While such a style more instinctively conjures ideas of sportswear, of tracksuits and hoodies, what Ta creates is far more nuanced than that – it is only when you look a little closer at the pieces that those millennial codes become particularly visible. There are those gypsy belts formed from leather disks which were once particularly covetable; tight, off-the-shoulder tops he describes as “quite chavvy”; seamless boob-tube dresses and skirts formed from what he has termed “interlocking embroidery” – a technique he has created using chains of overlocked stitching “that keep growing and growing off the machine,” building pieces “almost like pottery”.

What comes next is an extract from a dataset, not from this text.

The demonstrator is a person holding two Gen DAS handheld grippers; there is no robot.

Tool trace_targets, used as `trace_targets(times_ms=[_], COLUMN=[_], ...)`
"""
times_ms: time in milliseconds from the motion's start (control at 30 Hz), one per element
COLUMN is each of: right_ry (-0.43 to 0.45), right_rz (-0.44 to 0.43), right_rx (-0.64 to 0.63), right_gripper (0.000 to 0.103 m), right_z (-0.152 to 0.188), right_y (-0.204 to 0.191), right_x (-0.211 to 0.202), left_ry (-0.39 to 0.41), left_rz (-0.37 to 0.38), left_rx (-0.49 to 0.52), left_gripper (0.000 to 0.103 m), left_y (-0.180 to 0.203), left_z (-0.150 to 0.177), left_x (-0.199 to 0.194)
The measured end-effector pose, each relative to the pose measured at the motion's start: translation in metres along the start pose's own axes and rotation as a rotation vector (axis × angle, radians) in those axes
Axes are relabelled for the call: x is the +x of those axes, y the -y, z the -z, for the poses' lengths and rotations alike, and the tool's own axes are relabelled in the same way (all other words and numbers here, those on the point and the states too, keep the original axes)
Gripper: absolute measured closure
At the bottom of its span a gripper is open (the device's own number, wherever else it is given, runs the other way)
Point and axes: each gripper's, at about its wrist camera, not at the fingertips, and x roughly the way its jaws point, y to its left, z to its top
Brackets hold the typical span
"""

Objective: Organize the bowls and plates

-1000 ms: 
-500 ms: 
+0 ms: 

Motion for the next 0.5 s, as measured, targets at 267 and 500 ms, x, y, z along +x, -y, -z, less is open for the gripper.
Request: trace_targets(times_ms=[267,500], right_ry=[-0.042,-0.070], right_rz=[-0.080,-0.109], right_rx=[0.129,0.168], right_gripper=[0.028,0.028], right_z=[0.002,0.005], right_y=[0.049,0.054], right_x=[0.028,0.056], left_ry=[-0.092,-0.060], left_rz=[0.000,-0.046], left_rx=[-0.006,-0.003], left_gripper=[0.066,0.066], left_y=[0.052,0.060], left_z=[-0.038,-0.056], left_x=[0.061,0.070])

“Not everything is about expensive clothes, or that Céline handbag – sometimes it’s about the people on the bus excited about Michael Kors” – A Sai Ta

That is the other thing which is compelling about Ta’s work: it is executed with remarkable finesse. While he’s spent plenty of time designing menus at the noodle bar, or manning the tills at H&M – experiences which have visibly marked one part of his design process – he has also worked underneath Nadège Vanhee-Cybulski at The Row, and at Kanye West’s Yeezy. “At those places, I got to learn precision – particularly of the pattern-makers and the knitwear designers,” he explains. “They really took their time and everything was just right – but I also learnt that kind of wasn’t my style. I suppose that I always wanted to find my own way of doing things… at Central Saint Martins, I saw people come back from internships at places like Dior and Lanvin and their collections would just look like that.” Nonetheless, the technical prowess he observed at such places seems to have stuck; even his more experimental techniques are executed with skill that gives little indication this is his first proper collection.

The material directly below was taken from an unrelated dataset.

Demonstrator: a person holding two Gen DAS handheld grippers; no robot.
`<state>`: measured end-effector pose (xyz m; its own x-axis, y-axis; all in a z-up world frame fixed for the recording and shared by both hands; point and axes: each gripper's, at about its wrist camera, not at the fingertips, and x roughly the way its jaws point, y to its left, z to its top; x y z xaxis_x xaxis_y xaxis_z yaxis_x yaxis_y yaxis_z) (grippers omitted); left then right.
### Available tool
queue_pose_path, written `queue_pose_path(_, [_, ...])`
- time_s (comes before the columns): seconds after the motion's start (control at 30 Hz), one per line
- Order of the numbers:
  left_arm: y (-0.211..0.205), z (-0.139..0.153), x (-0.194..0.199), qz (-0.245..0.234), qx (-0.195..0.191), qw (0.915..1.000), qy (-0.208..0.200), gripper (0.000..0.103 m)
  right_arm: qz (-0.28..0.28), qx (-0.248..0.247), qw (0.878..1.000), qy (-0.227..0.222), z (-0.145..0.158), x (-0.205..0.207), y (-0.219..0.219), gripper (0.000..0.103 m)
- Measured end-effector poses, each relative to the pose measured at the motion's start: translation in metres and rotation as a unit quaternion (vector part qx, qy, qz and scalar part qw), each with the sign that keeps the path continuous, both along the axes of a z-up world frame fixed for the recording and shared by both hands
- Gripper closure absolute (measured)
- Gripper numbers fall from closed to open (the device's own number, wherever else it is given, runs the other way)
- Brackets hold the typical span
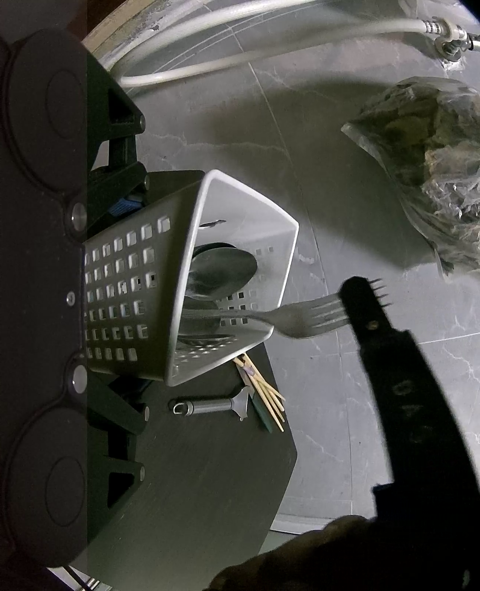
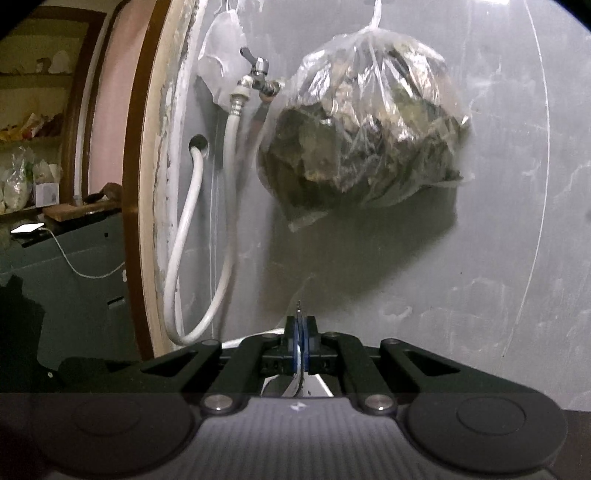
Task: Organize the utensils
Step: 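Lift the fork over the holder and open the right tool to drop it, then move the right tool back toward the utensil pile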
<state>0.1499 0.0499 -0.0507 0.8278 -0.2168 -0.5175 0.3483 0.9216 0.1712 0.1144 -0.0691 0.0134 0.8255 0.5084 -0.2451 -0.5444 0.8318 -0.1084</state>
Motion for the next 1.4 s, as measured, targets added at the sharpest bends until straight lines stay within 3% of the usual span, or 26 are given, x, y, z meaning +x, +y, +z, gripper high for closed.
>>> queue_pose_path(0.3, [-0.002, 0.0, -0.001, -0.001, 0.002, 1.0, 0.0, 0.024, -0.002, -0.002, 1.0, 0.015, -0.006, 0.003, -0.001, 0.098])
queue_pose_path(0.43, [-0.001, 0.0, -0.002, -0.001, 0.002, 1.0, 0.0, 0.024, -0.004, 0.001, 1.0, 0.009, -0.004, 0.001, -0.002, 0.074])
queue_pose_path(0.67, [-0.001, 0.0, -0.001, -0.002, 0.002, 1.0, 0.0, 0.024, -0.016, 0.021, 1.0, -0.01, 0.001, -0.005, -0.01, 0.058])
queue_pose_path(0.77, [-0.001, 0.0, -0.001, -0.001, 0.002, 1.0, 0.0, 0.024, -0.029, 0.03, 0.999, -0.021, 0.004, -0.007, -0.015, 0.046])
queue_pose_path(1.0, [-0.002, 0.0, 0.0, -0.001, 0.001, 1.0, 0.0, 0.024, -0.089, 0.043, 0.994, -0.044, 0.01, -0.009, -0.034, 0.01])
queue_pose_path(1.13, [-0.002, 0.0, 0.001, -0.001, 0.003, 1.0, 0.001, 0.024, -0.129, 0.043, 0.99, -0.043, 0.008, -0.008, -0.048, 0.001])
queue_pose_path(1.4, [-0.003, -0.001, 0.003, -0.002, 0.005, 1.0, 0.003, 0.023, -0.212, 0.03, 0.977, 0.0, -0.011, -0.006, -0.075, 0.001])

“Both the ideas and the garments in this collection are meant to be taken home with you – a takeaway,” read the collection notes/menu. “A lot of work goes into a takeaway, but it also arrives home in a state of disarray. Something changes when taken out of context.” “I guess, essentially, it’s about playing with familiar things – but recontexualising them,” Ta explains now. In an industry which can quickly dismiss, or parody, certain facets of womenswear, and the women who might wear such clothing, such an authentic embrace – offered without even a hint of irony – feels thoroughly refreshing. “Not everything is about expensive clothes, or that Céline handbag,” Ta summates. “Sometimes it’s about the people on the bus excited about Michael Kors, or their new thing from the market. That excitement is valuable, too.” And that fresh excitement, presented as beautifully as it is by his hand, feels almost tangible.